Então hoje, 22 de maio, é o Dia da Biodiversidade, esquema da ONU e afins. Tal termo virou clichê, como ‘sustentabilidade’, ‘ecologia’, ‘bem-estar animal’, ‘responsabilidade social’, ‘ética na política’ e outras palavras-chave-171. A maioria repete sem saber nem aplicar no dia a dia.
Que conversa é essa de biodiversidade, se a vida no planeta é mero parafuso na máquina insana no extrativismo, mascarada por outro clichê, ‘desenvolvimento’? Os animais entram como ingrediente no fordismo da indústria, engrenagens azeitadas a dor e argolas no pescoço, para que uma outra espécie, a humana, autointitulada dona das escrituras do mando, tenha um supermercado colorido e variado. Se os animais foram retirados a fórceps da natureza, que biodiversidade de museu é a que vemos agora? Um habitat derrubado, queimado, terraplanado e pavimentado, onde os animais silvestres tornam-se fantasmas ou, em caso de desproporção entre quantidade e espaço, motivo para justificar a caça.
Enquanto isso, temos a pecuária usando aquelas cartolas de ilusionista, com uma espiral que gira, hipnotizando quem a olha. Cabeças de gado em maior número que a população humana, pisoteando o que seria o espaço de vida para outros animais – estes, por nao serem ‘de serventia’, não passaram pelo processo de captura, seleção e cruzamento durante séculos, inseminação, multiplicação, cotação no mercado, incentivo público, apoio moral da população-autômata etc. Segundo o sonho dessa gente, só haveria grama pros bois comerem e alface pra acompanhar o churrasco de domingo. Mesmo que não admitam.
Quem acha a preocupação ética com os animais uma grande bobagem de quem não tem o que fazer, dirija-se a um matadouro – não, não precisa entrar. Dê a volta e procure a saída de dejetos. Se lhe parecer adequado um esgoto de água suja de sangue e resíduos de vísceras, significa que você não está preocupado nem com a água que bebe, e aí é uma opinião um tanto comprometida para ser pesada.

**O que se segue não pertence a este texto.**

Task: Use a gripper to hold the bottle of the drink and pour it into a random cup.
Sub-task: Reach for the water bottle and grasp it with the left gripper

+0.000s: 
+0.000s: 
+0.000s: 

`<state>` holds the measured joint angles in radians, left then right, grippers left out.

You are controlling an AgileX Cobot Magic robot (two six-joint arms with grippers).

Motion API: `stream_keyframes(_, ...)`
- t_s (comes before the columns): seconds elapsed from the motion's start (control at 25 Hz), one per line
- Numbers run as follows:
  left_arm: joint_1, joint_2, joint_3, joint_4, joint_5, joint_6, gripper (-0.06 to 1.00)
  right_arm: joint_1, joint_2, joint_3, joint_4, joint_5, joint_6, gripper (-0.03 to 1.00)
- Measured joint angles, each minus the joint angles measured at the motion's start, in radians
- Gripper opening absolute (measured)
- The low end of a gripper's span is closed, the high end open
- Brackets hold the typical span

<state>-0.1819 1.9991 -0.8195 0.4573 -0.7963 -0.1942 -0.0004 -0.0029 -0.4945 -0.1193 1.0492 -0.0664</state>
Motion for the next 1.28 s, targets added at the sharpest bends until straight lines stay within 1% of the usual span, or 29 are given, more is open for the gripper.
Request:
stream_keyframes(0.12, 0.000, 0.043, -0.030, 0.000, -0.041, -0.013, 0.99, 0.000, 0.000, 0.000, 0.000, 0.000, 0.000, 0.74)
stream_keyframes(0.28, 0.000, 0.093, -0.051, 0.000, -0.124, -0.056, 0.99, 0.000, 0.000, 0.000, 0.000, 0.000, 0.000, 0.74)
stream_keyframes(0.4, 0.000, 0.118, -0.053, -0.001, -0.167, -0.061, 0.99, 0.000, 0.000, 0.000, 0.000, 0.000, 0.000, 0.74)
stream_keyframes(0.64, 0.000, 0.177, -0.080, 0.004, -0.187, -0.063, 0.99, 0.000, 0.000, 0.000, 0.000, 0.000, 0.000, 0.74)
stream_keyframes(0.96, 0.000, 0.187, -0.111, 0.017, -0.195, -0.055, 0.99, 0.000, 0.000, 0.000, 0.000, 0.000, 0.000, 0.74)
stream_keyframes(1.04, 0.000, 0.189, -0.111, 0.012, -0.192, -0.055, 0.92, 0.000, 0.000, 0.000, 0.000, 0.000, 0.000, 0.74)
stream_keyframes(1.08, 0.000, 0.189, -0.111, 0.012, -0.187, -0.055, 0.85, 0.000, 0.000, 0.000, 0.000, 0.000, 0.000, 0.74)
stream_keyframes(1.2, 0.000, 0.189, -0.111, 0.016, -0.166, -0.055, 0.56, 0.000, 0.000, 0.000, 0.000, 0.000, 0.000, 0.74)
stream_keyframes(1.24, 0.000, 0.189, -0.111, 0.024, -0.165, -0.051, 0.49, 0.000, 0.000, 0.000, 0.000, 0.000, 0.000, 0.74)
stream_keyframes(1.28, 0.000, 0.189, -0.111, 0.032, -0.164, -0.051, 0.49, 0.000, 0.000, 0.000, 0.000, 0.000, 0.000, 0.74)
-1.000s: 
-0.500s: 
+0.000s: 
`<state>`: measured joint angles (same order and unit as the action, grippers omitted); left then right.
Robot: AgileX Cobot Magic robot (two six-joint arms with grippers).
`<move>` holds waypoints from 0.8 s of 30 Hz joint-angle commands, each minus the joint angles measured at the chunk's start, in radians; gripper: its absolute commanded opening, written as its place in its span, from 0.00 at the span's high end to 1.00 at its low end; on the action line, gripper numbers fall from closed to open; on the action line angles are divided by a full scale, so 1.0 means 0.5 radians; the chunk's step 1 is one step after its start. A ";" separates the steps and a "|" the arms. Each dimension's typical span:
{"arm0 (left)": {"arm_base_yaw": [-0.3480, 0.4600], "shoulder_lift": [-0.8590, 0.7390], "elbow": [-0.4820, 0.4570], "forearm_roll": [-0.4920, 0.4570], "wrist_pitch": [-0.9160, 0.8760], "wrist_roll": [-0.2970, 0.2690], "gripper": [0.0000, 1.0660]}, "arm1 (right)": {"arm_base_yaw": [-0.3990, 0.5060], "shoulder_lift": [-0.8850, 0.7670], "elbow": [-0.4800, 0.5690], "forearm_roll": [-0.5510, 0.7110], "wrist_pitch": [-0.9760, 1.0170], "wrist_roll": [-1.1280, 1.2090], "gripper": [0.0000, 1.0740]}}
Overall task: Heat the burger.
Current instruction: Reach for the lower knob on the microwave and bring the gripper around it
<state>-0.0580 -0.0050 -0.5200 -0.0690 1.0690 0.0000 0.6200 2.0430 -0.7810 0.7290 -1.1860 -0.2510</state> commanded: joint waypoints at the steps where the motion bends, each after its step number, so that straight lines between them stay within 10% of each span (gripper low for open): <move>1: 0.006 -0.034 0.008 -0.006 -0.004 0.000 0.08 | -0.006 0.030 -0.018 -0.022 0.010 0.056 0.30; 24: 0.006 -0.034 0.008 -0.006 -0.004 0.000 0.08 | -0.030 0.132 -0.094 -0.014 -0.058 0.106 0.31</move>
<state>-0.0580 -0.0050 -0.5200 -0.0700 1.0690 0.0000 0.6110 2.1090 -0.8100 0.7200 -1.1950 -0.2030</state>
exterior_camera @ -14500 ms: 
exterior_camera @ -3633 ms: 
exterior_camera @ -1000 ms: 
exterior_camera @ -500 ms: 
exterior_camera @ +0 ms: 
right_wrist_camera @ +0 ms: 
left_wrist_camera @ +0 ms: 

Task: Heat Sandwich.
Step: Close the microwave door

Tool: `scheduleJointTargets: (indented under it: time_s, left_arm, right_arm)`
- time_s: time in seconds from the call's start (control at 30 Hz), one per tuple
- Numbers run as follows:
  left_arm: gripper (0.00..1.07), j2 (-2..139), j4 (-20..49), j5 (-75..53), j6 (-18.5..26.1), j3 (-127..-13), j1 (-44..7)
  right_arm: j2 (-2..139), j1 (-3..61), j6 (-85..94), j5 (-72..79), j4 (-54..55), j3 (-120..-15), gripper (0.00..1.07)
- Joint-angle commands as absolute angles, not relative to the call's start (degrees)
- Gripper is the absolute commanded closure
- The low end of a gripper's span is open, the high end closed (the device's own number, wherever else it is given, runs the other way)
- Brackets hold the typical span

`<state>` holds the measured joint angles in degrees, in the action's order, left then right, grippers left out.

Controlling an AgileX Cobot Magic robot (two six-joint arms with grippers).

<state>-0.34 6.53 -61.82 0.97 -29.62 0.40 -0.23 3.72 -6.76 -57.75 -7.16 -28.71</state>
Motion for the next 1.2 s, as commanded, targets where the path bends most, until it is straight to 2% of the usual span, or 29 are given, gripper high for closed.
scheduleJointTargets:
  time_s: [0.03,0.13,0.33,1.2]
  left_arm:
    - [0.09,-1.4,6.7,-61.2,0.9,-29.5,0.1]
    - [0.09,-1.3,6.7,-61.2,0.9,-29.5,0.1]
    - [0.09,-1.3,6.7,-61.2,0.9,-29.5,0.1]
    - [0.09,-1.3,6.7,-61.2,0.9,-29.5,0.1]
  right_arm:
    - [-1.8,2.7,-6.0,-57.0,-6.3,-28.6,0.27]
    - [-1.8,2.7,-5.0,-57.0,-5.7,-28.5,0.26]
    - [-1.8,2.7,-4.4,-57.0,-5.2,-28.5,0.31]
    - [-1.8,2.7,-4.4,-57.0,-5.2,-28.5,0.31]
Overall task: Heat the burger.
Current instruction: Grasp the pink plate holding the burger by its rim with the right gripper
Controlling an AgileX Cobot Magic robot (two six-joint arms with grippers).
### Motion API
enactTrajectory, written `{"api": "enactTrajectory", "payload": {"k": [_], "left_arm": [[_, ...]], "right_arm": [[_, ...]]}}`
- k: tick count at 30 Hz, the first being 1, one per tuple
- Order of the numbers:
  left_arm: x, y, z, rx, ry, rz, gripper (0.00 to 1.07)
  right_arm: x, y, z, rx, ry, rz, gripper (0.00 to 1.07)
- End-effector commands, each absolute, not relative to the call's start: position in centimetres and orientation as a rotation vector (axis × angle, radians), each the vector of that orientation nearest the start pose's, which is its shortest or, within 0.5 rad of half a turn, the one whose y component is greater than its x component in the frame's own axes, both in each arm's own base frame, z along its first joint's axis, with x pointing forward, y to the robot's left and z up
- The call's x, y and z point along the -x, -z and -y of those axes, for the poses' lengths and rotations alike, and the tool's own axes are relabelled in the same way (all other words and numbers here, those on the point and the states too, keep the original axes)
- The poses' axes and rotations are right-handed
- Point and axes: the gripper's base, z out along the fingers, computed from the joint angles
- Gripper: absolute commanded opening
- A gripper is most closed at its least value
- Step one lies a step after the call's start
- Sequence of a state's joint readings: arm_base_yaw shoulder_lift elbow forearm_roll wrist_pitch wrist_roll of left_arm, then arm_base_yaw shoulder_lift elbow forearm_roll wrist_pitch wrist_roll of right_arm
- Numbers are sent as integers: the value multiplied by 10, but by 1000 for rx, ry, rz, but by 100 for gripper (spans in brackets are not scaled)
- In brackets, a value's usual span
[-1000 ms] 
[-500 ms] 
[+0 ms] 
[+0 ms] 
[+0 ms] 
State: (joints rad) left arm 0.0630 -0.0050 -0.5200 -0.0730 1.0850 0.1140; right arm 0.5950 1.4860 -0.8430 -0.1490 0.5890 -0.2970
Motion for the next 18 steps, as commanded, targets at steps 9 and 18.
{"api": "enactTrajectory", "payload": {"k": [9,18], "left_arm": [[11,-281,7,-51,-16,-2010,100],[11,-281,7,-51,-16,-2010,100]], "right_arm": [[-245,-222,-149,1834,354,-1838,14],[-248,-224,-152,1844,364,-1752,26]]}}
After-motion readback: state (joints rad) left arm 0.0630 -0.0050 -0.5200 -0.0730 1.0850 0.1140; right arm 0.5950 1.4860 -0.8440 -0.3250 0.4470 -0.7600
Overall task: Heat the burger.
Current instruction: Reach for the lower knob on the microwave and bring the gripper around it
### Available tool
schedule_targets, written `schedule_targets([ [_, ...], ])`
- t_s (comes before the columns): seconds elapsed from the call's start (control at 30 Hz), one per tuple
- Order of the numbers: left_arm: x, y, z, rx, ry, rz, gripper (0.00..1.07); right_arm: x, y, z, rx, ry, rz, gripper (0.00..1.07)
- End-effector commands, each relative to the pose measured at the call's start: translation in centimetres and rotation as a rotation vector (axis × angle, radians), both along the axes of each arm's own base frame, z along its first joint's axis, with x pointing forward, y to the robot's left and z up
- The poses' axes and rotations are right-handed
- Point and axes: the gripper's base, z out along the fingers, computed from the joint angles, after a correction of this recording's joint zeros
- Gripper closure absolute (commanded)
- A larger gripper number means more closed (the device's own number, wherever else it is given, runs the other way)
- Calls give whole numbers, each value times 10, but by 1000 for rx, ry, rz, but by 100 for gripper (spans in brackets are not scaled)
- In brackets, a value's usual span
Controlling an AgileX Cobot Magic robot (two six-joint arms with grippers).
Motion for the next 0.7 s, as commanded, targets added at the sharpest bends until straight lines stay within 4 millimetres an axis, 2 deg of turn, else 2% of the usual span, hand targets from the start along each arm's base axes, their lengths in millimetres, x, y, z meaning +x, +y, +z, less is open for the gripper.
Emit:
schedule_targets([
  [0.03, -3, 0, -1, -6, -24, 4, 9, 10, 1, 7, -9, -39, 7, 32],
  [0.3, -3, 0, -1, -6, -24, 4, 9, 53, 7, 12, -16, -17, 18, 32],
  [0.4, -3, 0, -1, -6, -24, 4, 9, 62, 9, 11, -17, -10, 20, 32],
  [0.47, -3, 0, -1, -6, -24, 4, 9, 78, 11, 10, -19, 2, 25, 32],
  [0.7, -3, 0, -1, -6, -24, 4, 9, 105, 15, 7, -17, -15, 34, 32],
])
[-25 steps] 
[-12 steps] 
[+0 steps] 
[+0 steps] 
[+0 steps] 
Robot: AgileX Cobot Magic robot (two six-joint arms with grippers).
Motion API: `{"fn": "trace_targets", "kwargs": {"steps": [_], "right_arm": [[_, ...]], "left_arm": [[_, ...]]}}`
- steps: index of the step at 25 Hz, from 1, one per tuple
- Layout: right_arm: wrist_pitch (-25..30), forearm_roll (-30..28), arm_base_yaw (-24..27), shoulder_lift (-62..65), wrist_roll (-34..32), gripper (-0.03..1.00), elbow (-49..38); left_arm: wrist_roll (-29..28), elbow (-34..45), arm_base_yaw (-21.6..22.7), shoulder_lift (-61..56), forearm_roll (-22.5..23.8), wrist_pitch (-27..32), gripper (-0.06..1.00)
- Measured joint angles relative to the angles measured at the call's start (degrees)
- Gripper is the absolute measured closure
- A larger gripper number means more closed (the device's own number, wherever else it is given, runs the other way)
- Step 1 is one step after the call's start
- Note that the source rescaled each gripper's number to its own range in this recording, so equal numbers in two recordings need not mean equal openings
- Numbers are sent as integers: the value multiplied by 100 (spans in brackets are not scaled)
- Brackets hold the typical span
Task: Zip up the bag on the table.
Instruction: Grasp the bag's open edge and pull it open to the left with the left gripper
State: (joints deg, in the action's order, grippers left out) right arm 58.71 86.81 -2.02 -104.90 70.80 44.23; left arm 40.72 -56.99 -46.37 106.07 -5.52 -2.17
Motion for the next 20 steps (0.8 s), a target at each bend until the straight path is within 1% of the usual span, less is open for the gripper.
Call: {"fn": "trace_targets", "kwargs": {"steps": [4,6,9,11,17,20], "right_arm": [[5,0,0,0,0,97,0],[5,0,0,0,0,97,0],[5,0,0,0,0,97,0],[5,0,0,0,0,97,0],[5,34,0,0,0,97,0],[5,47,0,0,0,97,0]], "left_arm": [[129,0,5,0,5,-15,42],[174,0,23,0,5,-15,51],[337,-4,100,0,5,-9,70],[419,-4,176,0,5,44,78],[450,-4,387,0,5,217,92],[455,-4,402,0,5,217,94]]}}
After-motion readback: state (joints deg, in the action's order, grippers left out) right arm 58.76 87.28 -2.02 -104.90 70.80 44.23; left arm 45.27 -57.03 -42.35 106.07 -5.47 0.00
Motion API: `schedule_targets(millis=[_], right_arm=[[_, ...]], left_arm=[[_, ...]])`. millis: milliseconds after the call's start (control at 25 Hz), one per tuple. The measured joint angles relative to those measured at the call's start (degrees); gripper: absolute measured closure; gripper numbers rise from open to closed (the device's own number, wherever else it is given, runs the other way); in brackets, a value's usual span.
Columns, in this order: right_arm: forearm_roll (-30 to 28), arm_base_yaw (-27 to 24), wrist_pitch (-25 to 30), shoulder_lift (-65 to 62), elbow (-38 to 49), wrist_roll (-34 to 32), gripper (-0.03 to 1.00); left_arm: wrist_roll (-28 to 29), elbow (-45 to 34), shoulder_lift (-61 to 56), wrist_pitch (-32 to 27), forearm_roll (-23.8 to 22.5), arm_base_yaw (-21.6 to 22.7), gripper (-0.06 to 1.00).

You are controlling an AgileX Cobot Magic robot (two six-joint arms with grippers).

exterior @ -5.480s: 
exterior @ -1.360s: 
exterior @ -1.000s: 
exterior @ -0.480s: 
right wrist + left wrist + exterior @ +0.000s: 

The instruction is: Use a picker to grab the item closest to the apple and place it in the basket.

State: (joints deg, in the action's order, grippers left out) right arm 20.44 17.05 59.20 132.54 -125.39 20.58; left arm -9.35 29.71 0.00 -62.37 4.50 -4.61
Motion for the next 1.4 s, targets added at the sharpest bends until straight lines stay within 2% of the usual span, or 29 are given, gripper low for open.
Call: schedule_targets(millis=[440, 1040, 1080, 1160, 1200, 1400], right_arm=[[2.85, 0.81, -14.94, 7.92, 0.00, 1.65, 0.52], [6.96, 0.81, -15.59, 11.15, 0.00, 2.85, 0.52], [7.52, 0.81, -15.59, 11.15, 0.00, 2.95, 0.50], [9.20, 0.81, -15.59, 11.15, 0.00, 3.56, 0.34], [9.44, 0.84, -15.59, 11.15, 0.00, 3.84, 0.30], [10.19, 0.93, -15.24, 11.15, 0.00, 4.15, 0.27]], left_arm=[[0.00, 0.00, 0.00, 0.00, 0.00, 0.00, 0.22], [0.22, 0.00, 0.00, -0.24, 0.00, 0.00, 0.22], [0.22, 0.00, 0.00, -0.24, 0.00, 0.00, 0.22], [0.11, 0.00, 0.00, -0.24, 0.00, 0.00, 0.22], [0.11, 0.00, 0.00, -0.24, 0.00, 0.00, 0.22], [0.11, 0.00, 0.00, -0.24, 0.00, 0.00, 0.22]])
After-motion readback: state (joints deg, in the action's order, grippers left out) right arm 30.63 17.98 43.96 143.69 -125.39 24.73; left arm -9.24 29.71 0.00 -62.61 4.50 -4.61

Se a substituição do couro por materiais não animais lhe parece algo em que só os xiitas veganos pensam, dirija-se a um curtume – não, não precisa entrar. Dê a volta e procure a saída de dejetos, lembrando de tapar o nariz. Se lhe parecer adequado um processo industrial tão poluente, fedido e que joga na natureza – perdão, já não há tanta ‘natureza’ assim disponível, ou melhor, nos centros urbanos, tantos resíduos tóxicos, é porque você não está preocupado com o ar que respira nem com a água que bebe, e nem mesmo com os alimentos consumidos. É uma opinião um tanto comprometida etc.
Então há muito que a biodiversidade deixou de ser o panda dando tchauzinho pros turistas, fagocitando milhões de animais que nasceram já zumbis, com data de validade e hora certa para morrer, ansiosamente aguardados pelas donas de casa que precisam fazer almoço para a família.
Paradoxalmente, essa produção que reza o evangelho do especismo está esfolando aos poucos as salvaguardas da sobrevivência de todos – inclusive de quem não concorda com ela. É carne com gosto de mato queimado, é leite dando arrependimento em quem acaba de ganhar um carimbo de osteoporose do médico, é sapato de couro embarrado de tanto ter pisado nos outrora rios, é a dedada na próstata que cutuca até a consciência e o medo de morrer dos cidadãos mais respeitáveis.
No Dia da Biodiversidade, como explicar a cada boca que mastiga a dor dos animais, que paga pelas correntes sempre bem presas, que a vida não é uma palavra poética como ‘esperança’, ‘nuvens’, ‘sentimento’. Ao contrário, para milhões de seres sencientes é a única propriedade e bem de valor que carregam – e a mineração humana se encarrega de escavar tudo que brilhe a seus olhos, sem se importar com os buracos.